Every record below should be printed exactly as given.
** Data under study follows **
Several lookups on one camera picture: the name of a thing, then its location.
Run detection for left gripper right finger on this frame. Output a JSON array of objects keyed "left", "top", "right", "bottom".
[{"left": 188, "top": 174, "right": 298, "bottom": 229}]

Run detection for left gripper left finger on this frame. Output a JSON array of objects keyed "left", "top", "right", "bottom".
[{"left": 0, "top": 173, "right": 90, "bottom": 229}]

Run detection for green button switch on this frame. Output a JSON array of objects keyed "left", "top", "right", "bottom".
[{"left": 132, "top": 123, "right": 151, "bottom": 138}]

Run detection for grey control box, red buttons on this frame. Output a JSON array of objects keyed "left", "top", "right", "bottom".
** End of Data under study **
▶ _Reply_:
Several lookups on one camera picture: the name of a thing, then its location.
Run detection for left gripper right finger on this frame. Output a JSON array of objects keyed "left", "top", "right", "bottom".
[{"left": 188, "top": 174, "right": 298, "bottom": 229}]

Run detection for left gripper left finger on this frame. Output a JSON array of objects keyed "left", "top", "right", "bottom".
[{"left": 0, "top": 173, "right": 90, "bottom": 229}]

Run detection for green button switch on this frame. Output a JSON array of objects keyed "left", "top", "right", "bottom".
[{"left": 132, "top": 123, "right": 151, "bottom": 138}]

Run detection for grey control box, red buttons on this frame. Output a JSON array of objects keyed "left", "top", "right", "bottom".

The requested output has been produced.